# Your objective
Please filter the entries for the word "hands" and copy every line that has it.

___

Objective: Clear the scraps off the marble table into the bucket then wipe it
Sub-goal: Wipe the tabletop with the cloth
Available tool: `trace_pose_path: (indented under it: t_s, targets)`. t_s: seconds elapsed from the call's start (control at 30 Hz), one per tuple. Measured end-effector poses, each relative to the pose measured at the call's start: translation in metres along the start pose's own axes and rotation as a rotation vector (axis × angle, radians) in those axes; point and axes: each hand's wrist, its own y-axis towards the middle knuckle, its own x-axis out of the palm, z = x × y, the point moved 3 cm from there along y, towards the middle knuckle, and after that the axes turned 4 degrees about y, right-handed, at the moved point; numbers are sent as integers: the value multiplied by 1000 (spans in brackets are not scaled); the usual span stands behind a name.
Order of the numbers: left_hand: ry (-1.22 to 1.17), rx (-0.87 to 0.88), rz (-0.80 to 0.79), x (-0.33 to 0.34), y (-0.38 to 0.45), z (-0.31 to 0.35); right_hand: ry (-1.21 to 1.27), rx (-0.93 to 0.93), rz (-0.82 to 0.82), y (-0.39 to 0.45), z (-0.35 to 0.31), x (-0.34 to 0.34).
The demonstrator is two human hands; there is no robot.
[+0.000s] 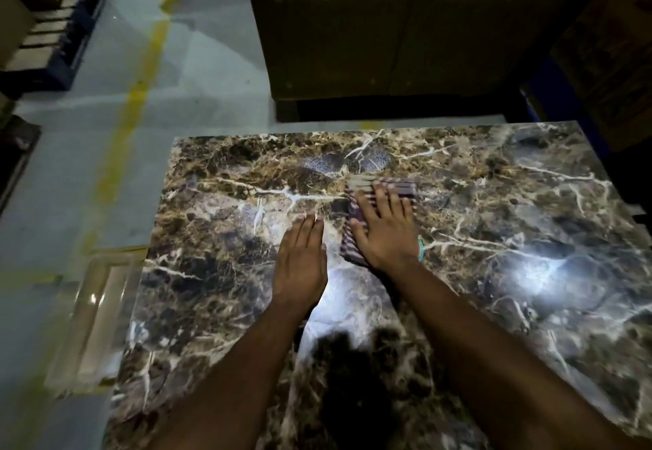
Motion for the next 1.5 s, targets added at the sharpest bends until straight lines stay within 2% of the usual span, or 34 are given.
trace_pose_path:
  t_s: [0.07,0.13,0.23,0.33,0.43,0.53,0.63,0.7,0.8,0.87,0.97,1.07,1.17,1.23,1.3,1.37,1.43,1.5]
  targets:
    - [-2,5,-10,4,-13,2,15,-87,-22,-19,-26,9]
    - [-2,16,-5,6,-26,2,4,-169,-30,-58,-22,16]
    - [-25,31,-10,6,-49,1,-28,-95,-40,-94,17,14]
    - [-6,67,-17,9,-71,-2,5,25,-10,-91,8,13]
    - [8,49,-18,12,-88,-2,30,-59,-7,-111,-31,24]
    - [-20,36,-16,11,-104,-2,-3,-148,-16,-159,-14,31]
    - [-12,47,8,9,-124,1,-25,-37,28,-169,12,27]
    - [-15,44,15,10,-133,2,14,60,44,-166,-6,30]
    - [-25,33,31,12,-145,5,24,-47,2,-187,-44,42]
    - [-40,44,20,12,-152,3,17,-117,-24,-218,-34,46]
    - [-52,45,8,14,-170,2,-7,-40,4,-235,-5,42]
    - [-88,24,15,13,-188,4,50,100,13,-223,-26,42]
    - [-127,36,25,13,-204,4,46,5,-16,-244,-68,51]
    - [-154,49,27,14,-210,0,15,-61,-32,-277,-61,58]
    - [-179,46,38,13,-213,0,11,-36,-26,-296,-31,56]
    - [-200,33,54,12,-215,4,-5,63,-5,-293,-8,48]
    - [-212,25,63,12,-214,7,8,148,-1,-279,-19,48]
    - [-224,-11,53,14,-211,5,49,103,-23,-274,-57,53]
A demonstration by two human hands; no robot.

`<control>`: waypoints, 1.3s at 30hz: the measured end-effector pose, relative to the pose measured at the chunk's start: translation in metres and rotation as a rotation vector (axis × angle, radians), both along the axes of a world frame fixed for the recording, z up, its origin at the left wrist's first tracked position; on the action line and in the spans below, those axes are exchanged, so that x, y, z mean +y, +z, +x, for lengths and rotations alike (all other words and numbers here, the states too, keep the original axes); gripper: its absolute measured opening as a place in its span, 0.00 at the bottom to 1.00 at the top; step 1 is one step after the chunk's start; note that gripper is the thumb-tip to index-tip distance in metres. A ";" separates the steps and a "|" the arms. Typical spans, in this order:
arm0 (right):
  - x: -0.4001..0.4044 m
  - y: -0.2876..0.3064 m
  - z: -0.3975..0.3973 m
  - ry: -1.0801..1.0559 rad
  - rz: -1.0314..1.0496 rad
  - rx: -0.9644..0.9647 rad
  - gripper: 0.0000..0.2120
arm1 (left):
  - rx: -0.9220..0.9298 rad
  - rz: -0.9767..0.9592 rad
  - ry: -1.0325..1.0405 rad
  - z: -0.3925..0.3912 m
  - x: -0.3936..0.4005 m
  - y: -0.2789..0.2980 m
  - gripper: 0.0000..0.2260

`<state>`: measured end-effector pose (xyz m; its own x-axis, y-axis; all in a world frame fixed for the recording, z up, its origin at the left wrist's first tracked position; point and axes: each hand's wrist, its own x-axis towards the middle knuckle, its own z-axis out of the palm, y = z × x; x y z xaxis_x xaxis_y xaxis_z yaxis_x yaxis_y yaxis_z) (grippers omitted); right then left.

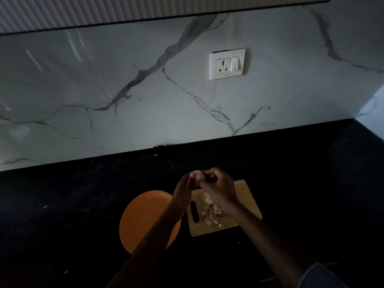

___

# Problem solution
The demonstrator is two human hands; there is no robot.
A demonstration by two human hands; no robot.

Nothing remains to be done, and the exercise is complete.